Ziemlich laut

Aleksandar Nikolajewitsch Ostrowski: Tolles Geld

Theater:Anhaltisches Theater Dessau, Premiere:21.01.2011Regie:Wolfgang M. Bauer

Lydia setzt die Kopfhörer auf, wenn von Geld oder gar dessen Fehlen die Rede ist. Sie will Spaß und Luxus, Auto und Pferde – womit das bezahlt wird, ist Sache der Mutter und des (abwesenden) Vaters. Dass das nicht lange gut gehen kann, ist Kern der Komödie „Tolles Geld“ von Aleksandar Nikolajewitsch Ostrowski. Das 1870 entstandene Stück hat Wolfgang M. Bauer im Anhaltischen Theater Dessau inszeniert – mit mächtigem Zug ins Hier und Heute.

Und so sind Jean und Gerd, eigentlich junge, arme Adlige, halb Dealer, halb Anlageberater, die mit Cent-Münzen Boule spielen. Der ihnen zum Rivalen um die Gunst Lydias wird, der Unternehmer Vasilkow (Gerald Fiedler) aus der Provinz, stammt hier aus Dessau. Ein Constantin Clohschar redet über Geldverdienen auf der Straße und Bruttolöhne in Magdeburg.
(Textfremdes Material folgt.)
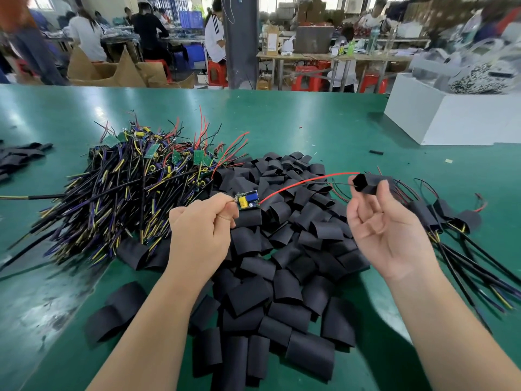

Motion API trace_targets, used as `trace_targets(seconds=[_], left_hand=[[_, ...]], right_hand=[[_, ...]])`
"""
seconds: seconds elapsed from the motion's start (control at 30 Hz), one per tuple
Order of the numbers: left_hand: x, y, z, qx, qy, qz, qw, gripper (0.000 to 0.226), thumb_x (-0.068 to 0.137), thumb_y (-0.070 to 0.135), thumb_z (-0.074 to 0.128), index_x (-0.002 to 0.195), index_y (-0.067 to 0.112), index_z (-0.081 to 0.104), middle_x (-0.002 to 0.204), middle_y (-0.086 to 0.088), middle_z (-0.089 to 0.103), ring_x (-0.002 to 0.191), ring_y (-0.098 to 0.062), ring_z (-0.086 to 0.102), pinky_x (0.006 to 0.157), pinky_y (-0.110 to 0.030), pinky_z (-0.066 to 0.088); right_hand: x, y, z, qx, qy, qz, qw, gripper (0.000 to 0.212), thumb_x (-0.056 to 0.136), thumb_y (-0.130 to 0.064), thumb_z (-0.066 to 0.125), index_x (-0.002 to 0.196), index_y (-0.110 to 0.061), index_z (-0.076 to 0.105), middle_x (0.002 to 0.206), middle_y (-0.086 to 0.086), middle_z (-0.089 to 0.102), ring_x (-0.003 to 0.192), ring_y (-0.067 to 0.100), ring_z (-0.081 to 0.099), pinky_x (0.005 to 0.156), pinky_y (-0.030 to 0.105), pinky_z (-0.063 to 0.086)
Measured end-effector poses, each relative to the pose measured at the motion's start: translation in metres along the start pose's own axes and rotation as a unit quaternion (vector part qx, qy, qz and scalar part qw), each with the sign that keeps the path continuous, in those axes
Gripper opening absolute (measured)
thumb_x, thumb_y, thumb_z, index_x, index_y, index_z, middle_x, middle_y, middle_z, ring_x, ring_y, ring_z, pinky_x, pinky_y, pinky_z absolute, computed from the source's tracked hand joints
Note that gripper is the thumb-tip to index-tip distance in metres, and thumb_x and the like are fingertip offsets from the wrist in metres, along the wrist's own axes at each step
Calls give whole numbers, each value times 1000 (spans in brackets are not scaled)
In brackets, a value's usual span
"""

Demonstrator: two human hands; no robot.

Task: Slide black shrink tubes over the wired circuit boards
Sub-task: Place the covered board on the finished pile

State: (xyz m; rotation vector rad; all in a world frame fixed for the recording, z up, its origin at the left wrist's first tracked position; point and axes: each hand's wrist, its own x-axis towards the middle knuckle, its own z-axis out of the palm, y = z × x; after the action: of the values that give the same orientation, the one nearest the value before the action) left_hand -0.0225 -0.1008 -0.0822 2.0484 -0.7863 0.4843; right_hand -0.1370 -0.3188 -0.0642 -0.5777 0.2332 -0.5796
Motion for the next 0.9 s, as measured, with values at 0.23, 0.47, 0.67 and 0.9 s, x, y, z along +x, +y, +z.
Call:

Und wenn Lydia (Katja Sieder) endlich den Antrag des ungeliebten Provinzlers angenommen hat, tanzt sie im Rotlicht wie Lena Meyer-Landrut. Es passt einiges nicht zusammen in dieser Inszenierung, die auf der Übersetzung von Ulrike Zemme basiert. Man hantiert mit Handy und Laptop, die Frischvermählten aber siezen sich wie im alten Russland. Mutter Nadia (Christel Ortmann) bezieht ihre Weisheiten aus „Brigitte woman“, hält aber reiche Männer für die einzige (Über-)Lebenschancen für Frauen. Vasilkow schließlich tippt die horrenden Rechnungen in seinen Computer, greift aber zum Duell-Gewehr.
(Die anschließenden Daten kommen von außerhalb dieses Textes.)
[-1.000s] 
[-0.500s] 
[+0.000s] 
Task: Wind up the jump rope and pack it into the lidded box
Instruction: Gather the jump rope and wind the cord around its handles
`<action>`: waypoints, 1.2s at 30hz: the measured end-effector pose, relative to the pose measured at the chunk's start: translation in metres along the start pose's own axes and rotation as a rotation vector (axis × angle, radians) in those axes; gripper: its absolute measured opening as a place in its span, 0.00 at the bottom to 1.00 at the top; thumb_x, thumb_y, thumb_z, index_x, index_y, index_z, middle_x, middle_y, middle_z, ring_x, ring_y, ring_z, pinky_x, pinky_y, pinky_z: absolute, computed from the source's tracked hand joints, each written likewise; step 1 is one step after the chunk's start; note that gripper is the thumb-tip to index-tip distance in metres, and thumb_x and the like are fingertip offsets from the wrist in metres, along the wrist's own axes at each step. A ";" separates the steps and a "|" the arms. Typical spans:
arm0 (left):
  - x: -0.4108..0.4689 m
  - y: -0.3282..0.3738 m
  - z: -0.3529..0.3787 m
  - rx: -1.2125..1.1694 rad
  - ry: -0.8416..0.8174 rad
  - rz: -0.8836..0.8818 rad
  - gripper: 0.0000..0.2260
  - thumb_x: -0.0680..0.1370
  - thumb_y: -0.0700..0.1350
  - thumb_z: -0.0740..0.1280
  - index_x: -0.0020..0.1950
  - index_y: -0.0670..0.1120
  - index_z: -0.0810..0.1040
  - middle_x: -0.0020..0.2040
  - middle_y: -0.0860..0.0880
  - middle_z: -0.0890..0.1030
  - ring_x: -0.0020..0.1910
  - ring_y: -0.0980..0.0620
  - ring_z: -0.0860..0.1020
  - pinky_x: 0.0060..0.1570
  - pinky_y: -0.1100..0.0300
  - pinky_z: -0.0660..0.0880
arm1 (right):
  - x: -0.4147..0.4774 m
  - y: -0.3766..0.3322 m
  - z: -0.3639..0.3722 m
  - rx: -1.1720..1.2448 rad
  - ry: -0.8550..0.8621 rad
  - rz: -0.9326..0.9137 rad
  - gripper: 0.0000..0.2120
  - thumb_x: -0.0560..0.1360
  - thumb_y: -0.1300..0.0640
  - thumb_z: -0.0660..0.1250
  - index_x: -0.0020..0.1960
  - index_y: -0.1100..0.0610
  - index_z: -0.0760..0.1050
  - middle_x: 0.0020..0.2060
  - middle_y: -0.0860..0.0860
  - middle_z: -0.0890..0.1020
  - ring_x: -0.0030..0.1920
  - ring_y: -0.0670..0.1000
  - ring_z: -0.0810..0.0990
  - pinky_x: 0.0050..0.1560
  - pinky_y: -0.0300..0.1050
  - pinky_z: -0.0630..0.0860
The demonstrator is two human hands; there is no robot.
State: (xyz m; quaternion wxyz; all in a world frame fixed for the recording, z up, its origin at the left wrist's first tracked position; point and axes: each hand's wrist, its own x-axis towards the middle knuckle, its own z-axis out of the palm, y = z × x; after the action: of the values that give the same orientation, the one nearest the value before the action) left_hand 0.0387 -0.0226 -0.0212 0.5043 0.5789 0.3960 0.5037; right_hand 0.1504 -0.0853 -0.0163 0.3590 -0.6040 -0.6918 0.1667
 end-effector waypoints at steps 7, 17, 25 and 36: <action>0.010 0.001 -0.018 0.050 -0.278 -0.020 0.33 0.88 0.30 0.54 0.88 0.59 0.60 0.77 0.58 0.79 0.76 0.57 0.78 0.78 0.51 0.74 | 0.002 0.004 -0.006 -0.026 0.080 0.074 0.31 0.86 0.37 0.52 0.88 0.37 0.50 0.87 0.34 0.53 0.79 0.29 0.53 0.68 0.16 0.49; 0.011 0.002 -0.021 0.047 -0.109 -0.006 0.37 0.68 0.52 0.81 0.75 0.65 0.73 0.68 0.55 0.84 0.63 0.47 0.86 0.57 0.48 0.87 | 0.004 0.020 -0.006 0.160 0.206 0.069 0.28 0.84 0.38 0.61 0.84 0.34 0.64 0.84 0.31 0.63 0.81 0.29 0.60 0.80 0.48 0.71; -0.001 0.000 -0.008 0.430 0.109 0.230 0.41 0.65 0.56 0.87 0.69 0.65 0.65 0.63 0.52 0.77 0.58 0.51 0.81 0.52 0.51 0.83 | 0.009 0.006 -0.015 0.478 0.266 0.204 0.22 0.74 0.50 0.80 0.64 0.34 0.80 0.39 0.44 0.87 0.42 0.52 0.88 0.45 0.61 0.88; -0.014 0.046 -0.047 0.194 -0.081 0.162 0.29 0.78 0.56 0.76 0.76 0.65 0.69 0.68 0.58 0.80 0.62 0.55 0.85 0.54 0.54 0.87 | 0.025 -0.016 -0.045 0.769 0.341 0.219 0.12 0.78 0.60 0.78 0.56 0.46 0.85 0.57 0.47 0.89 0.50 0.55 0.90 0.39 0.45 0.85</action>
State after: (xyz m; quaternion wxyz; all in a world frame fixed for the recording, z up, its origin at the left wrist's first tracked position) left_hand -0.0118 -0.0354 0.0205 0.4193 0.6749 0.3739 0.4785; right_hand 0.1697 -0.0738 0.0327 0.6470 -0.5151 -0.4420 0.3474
Das alles kommt ziemlich laut und auftrumpfend daher, selten ist Ruhe für feiner Gezeichnetes. Etwa die Szene, in der Nadia dem „Clohschar“ Münzen aus seinem Bettelbecher klaut, um am Telefon ihre Tochter an Vasilkow zu verhökern. Oder die Figur des Kutschmow (Karl Thiele), alter Freund der Familie, den Lydia „Papi“ nennt und dem sie für Geld die Lolita machen will. Er zahlt großzügig und hat das Geld doch nur mühsam zusammengeborgt. Da verkauft sich eine für Geld, da muss einer die Liebe kaufen – doch für solche Feinheiten hat die zweieinhalbstündige Inszenierung leider keine Zeit.